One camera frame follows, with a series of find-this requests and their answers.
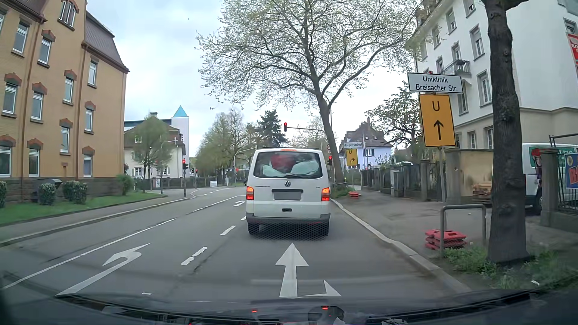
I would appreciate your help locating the dark evergreen tree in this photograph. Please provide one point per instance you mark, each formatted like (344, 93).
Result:
(271, 128)

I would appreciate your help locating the small yellow detour sign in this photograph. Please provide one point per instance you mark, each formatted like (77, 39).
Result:
(352, 155)

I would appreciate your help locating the row of trees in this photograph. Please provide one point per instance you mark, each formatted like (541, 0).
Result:
(225, 144)

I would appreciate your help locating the red plastic sign base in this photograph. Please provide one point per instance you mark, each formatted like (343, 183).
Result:
(354, 194)
(445, 239)

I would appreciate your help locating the pale blue house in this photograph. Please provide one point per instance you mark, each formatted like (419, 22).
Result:
(368, 146)

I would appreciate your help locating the tall leaning budding tree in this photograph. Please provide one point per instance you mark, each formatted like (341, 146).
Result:
(311, 58)

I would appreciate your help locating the road markings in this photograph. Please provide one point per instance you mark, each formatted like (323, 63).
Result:
(291, 271)

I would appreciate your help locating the leafy tree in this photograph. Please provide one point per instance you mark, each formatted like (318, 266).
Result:
(399, 122)

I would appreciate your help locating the white building with blue spire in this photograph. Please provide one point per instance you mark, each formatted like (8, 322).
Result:
(169, 144)

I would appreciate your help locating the grey pavement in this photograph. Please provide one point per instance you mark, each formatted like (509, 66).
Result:
(86, 214)
(406, 221)

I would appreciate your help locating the grey asphalt road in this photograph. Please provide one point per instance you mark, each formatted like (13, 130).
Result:
(212, 271)

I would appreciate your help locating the small green tree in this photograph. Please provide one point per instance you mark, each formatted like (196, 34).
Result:
(149, 144)

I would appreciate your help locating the car's own bonnet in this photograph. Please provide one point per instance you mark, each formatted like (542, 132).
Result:
(289, 311)

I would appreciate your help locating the trimmed green bush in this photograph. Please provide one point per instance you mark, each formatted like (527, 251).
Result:
(47, 194)
(74, 190)
(125, 183)

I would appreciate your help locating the grey metal hoop barrier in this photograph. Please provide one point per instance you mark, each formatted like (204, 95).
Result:
(463, 223)

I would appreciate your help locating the thick dark tree trunk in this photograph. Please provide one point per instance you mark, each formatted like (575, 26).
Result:
(506, 149)

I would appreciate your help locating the grass lawn strip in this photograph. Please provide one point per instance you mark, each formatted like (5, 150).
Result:
(63, 206)

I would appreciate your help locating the yellow brick building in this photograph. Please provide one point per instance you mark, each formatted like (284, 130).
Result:
(54, 99)

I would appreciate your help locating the grass verge patch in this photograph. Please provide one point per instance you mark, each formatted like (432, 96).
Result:
(510, 268)

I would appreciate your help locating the white van with pictures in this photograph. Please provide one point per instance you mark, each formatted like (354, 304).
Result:
(535, 176)

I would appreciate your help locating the large white building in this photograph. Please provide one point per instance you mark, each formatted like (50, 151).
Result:
(533, 67)

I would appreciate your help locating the stone gate pillar with fence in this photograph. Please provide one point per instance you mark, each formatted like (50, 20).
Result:
(557, 185)

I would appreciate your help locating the street lamp post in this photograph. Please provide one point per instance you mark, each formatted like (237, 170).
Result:
(241, 158)

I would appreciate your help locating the traffic light on post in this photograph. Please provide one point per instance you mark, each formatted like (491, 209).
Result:
(184, 171)

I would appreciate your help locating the stone wall with iron fence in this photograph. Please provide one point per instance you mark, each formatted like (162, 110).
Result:
(429, 178)

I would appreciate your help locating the yellow detour sign on post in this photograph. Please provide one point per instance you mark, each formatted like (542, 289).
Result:
(436, 117)

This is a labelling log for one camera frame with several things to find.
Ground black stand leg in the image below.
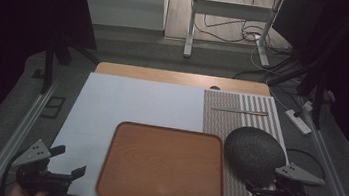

==*==

What you should do: The entries above are to be copied exactly, with every picture left out.

Exercise output:
One camera frame follows, with a series of find-this requests and their answers.
I would appreciate your help locating the dark evergreen tree in this photograph. Please provide one point per instance you mark, each formatted like (344, 93).
Result:
(271, 128)

I would appreciate your help locating the small yellow detour sign in this photograph. Please provide one point per instance you mark, each formatted like (77, 39).
Result:
(352, 155)

I would appreciate your help locating the row of trees in this photograph. Please provide one point per instance you mark, each formatted like (541, 0).
Result:
(225, 144)

I would appreciate your help locating the red plastic sign base in this photograph. Please provide one point per instance you mark, each formatted like (343, 183).
Result:
(354, 194)
(445, 239)

I would appreciate your help locating the pale blue house in this photograph. Please provide one point per instance you mark, each formatted like (419, 22).
Result:
(368, 146)

I would appreciate your help locating the tall leaning budding tree in this photograph. Please provide one point per instance you mark, each formatted like (341, 146).
Result:
(311, 58)

I would appreciate your help locating the road markings in this photograph. Please provide one point per instance you mark, each formatted like (323, 63).
Result:
(291, 271)

I would appreciate your help locating the leafy tree in this photograph. Please provide one point per instance you mark, each formatted like (318, 266).
Result:
(399, 122)

I would appreciate your help locating the white building with blue spire in this photograph. Please provide one point per instance you mark, each formatted like (8, 322).
Result:
(169, 144)

I would appreciate your help locating the grey pavement in this photograph. Please provide one point per instance you mark, each formatted like (509, 66).
Result:
(86, 214)
(406, 221)

I would appreciate your help locating the grey asphalt road in this photograph. Please provide one point per instance you mark, each formatted like (13, 130).
Result:
(212, 271)

I would appreciate your help locating the small green tree in this photograph. Please provide one point per instance you mark, each formatted like (196, 34).
Result:
(149, 144)

I would appreciate your help locating the car's own bonnet in this photograph. Please provide one point per instance you mark, each formatted like (542, 132).
Result:
(289, 311)

I would appreciate your help locating the trimmed green bush in this photograph. Please provide one point per instance you mark, each formatted like (527, 251).
Result:
(47, 194)
(74, 190)
(125, 183)

I would appreciate your help locating the grey metal hoop barrier in this photograph. Please provide one point per instance you mark, each formatted like (204, 95).
Result:
(463, 223)

I would appreciate your help locating the thick dark tree trunk in this photograph. Please provide one point per instance you mark, each formatted like (575, 26).
Result:
(506, 149)

I would appreciate your help locating the grass lawn strip in this photograph. Please provide one point per instance you mark, each formatted like (5, 150).
Result:
(63, 206)

I would appreciate your help locating the yellow brick building in this photograph. Please provide one point per instance you mark, each formatted like (284, 130).
Result:
(54, 99)

I would appreciate your help locating the grass verge patch in this photograph. Please provide one point per instance you mark, each formatted like (432, 96).
Result:
(510, 268)

I would appreciate your help locating the white van with pictures in this photograph. Please provide one point per instance you mark, each formatted like (354, 304).
Result:
(535, 176)

I would appreciate your help locating the large white building in this photograph. Please provide one point per instance you mark, each formatted like (50, 151).
Result:
(533, 67)

I would appreciate your help locating the stone gate pillar with fence in this photograph. Please provide one point per instance you mark, each formatted like (50, 20).
Result:
(557, 185)

I would appreciate your help locating the street lamp post in this photograph. Please provide one point per instance you mark, each formatted like (237, 170).
Result:
(241, 158)

I would appreciate your help locating the traffic light on post in this photograph. Please provide one point per instance you mark, each formatted like (491, 209).
Result:
(184, 171)

I would appreciate your help locating the stone wall with iron fence in this photograph. Please provide one point per instance you mark, each formatted like (162, 110).
Result:
(429, 178)

I would appreciate your help locating the yellow detour sign on post in this photograph. Please provide one point per instance you mark, each formatted like (542, 289).
Result:
(436, 117)

This is a labelling log for one camera frame with several things to find.
Ground black stand leg in the image below.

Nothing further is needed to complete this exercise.